● Goal of the exercise: Repeat each line of the material below exactly.
*** Information shown Section Begins ***
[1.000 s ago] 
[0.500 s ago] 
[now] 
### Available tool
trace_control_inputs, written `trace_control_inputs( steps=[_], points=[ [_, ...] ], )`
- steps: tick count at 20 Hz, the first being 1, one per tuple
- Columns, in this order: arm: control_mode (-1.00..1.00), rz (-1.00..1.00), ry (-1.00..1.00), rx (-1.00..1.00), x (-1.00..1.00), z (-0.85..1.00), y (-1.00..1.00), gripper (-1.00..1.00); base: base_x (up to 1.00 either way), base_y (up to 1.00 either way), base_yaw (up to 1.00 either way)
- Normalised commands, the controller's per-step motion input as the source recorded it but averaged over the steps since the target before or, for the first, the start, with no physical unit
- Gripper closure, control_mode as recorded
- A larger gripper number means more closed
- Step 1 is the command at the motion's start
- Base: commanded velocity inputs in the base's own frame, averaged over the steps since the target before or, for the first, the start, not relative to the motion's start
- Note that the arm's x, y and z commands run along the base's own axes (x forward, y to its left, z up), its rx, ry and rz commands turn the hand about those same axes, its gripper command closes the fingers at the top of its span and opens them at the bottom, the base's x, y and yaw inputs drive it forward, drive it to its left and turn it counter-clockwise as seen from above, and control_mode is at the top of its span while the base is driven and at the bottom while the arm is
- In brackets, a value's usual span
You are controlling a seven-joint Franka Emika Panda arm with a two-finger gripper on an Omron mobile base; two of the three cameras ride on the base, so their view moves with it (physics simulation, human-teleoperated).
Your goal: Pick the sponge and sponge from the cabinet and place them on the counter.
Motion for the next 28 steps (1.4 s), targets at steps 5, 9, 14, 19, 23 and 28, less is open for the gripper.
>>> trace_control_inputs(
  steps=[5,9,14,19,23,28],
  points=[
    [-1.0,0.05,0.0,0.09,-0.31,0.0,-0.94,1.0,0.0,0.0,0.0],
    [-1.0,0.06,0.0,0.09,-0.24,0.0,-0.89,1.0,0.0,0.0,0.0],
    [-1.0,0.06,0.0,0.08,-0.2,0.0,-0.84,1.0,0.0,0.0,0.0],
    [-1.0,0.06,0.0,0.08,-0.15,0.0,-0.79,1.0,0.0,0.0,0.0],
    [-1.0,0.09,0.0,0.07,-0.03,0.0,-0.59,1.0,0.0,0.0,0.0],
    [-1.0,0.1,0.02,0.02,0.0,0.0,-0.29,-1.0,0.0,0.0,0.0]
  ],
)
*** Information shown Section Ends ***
● Completed task:
[1.000 s ago] 
[0.500 s ago] 
[now] 
### Available tool
trace_control_inputs, written `trace_control_inputs( steps=[_], points=[ [_, ...] ], )`
- steps: tick count at 20 Hz, the first being 1, one per tuple
- Columns, in this order: arm: control_mode (-1.00..1.00), rz (-1.00..1.00), ry (-1.00..1.00), rx (-1.00..1.00), x (-1.00..1.00), z (-0.85..1.00), y (-1.00..1.00), gripper (-1.00..1.00); base: base_x (up to 1.00 either way), base_y (up to 1.00 either way), base_yaw (up to 1.00 either way)
- Normalised commands, the controller's per-step motion input as the source recorded it but averaged over the steps since the target before or, for the first, the start, with no physical unit
- Gripper closure, control_mode as recorded
- A larger gripper number means more closed
- Step 1 is the command at the motion's start
- Base: commanded velocity inputs in the base's own frame, averaged over the steps since the target before or, for the first, the start, not relative to the motion's start
- Note that the arm's x, y and z commands run along the base's own axes (x forward, y to its left, z up), its rx, ry and rz commands turn the hand about those same axes, its gripper command closes the fingers at the top of its span and opens them at the bottom, the base's x, y and yaw inputs drive it forward, drive it to its left and turn it counter-clockwise as seen from above, and control_mode is at the top of its span while the base is driven and at the bottom while the arm is
- In brackets, a value's usual span
You are controlling a seven-joint Franka Emika Panda arm with a two-finger gripper on an Omron mobile base; two of the three cameras ride on the base, so their view moves with it (physics simulation, human-teleoperated).
Your goal: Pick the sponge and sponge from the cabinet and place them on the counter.
Motion for the next 28 steps (1.4 s), targets at steps 5, 9, 14, 19, 23 and 28, less is open for the gripper.
>>> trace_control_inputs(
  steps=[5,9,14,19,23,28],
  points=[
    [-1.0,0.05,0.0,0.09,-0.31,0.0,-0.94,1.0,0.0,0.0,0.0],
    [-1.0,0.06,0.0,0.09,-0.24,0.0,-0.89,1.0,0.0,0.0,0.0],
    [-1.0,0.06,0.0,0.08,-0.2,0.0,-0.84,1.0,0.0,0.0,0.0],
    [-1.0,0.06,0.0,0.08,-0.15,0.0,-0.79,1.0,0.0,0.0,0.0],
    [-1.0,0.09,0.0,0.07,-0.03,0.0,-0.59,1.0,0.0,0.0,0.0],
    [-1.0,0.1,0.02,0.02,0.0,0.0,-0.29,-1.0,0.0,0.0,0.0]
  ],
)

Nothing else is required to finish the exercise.